# [What to produce]
Using the data that follows, return exactly the lines from the one that contains "clear plastic bottle: stayed" through the one that contains "black gripper: moved", ends included.

# [Data to process]
---------------

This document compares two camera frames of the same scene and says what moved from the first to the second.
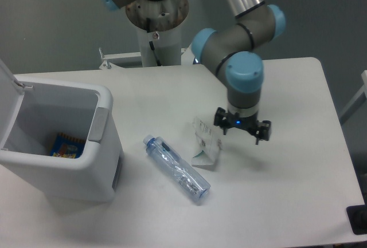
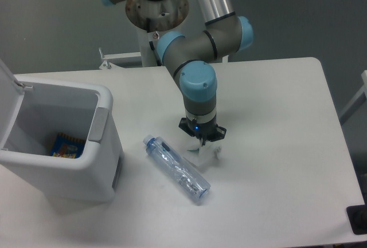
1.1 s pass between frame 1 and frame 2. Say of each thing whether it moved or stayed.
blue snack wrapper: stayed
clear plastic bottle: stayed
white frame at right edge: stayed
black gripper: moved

---------------

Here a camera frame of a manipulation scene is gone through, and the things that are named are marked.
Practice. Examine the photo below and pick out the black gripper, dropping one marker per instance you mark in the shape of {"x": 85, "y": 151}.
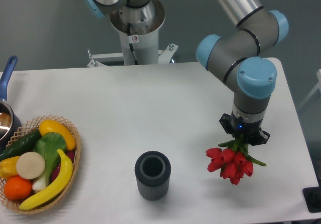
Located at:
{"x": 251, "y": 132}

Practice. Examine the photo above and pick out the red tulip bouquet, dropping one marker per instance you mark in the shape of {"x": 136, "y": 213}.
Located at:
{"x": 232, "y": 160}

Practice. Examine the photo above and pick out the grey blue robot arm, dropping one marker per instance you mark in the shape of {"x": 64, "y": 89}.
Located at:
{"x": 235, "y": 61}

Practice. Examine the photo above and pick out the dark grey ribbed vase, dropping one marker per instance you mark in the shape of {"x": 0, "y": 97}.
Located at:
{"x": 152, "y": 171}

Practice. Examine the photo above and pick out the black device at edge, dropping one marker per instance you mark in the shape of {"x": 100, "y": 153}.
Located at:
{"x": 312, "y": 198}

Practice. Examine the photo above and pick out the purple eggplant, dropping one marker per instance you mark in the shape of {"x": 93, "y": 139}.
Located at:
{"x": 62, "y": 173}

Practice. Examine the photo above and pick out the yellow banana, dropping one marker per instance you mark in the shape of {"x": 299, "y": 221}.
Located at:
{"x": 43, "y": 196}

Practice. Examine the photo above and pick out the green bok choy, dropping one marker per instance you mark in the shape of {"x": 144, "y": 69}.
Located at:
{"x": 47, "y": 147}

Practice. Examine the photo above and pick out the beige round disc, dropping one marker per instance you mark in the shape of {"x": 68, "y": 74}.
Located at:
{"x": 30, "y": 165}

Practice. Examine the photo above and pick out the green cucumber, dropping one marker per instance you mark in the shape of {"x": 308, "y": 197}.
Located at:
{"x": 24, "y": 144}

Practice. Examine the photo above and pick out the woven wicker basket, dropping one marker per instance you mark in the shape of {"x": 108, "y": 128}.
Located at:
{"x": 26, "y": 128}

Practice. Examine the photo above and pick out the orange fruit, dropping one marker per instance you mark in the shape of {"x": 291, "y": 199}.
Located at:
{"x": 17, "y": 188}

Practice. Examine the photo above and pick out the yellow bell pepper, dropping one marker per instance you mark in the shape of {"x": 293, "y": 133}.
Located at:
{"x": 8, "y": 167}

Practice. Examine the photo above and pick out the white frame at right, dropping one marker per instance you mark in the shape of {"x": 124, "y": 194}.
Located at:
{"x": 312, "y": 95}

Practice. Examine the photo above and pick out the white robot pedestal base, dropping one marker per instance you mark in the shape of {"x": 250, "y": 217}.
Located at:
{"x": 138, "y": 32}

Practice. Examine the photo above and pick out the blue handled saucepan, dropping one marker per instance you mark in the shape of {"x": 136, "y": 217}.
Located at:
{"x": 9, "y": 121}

---------------

# [Written solution]
clear plastic bottle: stayed
white frame at right edge: stayed
black gripper: moved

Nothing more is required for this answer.